Assigned task: A verbatim copy of the records is required, with all pictures left out.

START Information given

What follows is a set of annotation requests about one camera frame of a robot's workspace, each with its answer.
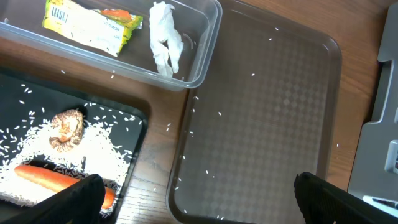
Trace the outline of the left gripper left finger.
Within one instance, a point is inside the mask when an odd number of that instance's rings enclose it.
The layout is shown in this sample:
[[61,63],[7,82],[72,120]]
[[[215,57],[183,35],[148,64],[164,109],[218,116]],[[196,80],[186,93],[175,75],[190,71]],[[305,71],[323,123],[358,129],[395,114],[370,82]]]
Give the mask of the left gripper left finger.
[[103,179],[93,174],[1,224],[98,224],[104,197]]

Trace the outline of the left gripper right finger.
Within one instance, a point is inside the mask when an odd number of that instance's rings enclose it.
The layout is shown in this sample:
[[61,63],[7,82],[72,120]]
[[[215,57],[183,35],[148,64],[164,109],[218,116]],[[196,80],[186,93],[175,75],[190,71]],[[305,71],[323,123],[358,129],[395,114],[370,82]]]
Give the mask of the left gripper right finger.
[[397,218],[327,181],[303,172],[294,193],[306,224],[397,224]]

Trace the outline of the orange carrot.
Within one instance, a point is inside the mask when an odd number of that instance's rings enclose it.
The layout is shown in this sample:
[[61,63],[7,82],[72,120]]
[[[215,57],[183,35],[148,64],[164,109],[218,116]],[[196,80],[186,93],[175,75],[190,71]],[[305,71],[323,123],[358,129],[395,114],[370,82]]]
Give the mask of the orange carrot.
[[15,194],[20,194],[32,203],[38,203],[85,180],[31,165],[19,165],[14,168],[14,173],[18,179],[14,181],[15,184],[23,185],[21,190],[15,190]]

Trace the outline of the brown food clump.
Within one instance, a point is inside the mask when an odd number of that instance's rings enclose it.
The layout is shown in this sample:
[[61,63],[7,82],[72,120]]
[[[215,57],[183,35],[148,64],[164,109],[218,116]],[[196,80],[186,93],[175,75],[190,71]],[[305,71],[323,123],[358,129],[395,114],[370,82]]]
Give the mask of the brown food clump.
[[79,146],[83,138],[83,123],[83,113],[76,109],[56,114],[51,122],[54,133],[49,137],[50,146],[58,152]]

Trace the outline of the yellow green snack wrapper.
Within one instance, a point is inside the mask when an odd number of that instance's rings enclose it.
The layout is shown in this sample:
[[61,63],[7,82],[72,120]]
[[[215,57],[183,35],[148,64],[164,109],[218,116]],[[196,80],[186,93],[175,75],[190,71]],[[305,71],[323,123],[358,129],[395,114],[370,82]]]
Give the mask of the yellow green snack wrapper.
[[71,0],[47,0],[42,27],[117,57],[143,20],[122,9],[86,9]]

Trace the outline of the white napkin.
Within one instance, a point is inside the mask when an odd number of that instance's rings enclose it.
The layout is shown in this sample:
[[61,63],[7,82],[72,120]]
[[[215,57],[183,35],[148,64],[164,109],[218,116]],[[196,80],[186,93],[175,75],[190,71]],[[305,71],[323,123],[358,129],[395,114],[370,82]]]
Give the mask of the white napkin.
[[175,29],[173,5],[154,2],[150,8],[150,48],[157,71],[165,77],[173,77],[179,71],[179,60],[183,51],[181,35]]

END Information given

Response:
What follows is a set of annotation requests about one camera frame of a robot's workspace, each with its answer.
Trace the outline of the left gripper left finger.
Within one instance, a point is inside the mask when an odd number of that instance's rings enclose it.
The layout is shown in this sample:
[[61,63],[7,82],[72,120]]
[[[215,57],[183,35],[148,64],[164,109],[218,116]],[[196,80],[186,93],[175,75],[190,71]],[[305,71],[323,123],[358,129],[395,114],[370,82]]]
Give the mask of the left gripper left finger.
[[103,179],[93,174],[1,224],[98,224],[104,197]]

Trace the outline of the left gripper right finger.
Within one instance, a point is inside the mask when an odd number of that instance's rings enclose it.
The layout is shown in this sample:
[[61,63],[7,82],[72,120]]
[[[215,57],[183,35],[148,64],[164,109],[218,116]],[[196,80],[186,93],[175,75],[190,71]],[[305,71],[323,123],[358,129],[395,114],[370,82]]]
Give the mask of the left gripper right finger.
[[397,218],[327,181],[303,172],[294,193],[306,224],[397,224]]

Trace the outline of the orange carrot.
Within one instance, a point is inside the mask when an odd number of that instance's rings enclose it.
The layout is shown in this sample:
[[61,63],[7,82],[72,120]]
[[[215,57],[183,35],[148,64],[164,109],[218,116]],[[196,80],[186,93],[175,75],[190,71]],[[305,71],[323,123],[358,129],[395,114],[370,82]]]
Give the mask of the orange carrot.
[[15,194],[20,194],[32,203],[38,203],[85,180],[31,165],[19,165],[14,168],[14,173],[18,179],[14,181],[15,184],[23,185],[21,190],[15,190]]

Trace the outline of the brown food clump.
Within one instance, a point is inside the mask when an odd number of that instance's rings enclose it.
The layout is shown in this sample:
[[61,63],[7,82],[72,120]]
[[[215,57],[183,35],[148,64],[164,109],[218,116]],[[196,80],[186,93],[175,75],[190,71]],[[305,71],[323,123],[358,129],[395,114],[370,82]]]
Give the mask of the brown food clump.
[[79,146],[83,138],[83,123],[83,113],[76,109],[56,114],[51,122],[54,133],[49,137],[50,146],[58,152]]

Trace the outline of the yellow green snack wrapper.
Within one instance, a point is inside the mask when an odd number of that instance's rings enclose it.
The layout is shown in this sample:
[[61,63],[7,82],[72,120]]
[[[215,57],[183,35],[148,64],[164,109],[218,116]],[[196,80],[186,93],[175,75],[190,71]],[[305,71],[323,123],[358,129],[395,114],[370,82]]]
Give the mask of the yellow green snack wrapper.
[[71,0],[47,0],[42,27],[117,57],[143,20],[122,9],[86,9]]

Trace the outline of the white napkin.
Within one instance, a point is inside the mask when an odd number of that instance's rings enclose it.
The layout is shown in this sample:
[[61,63],[7,82],[72,120]]
[[[215,57],[183,35],[148,64],[164,109],[218,116]],[[196,80],[186,93],[175,75],[190,71]],[[305,71],[323,123],[358,129],[395,114],[370,82]]]
Give the mask of the white napkin.
[[175,29],[173,5],[154,2],[150,8],[150,48],[157,71],[165,77],[173,77],[179,71],[179,60],[183,51],[181,35]]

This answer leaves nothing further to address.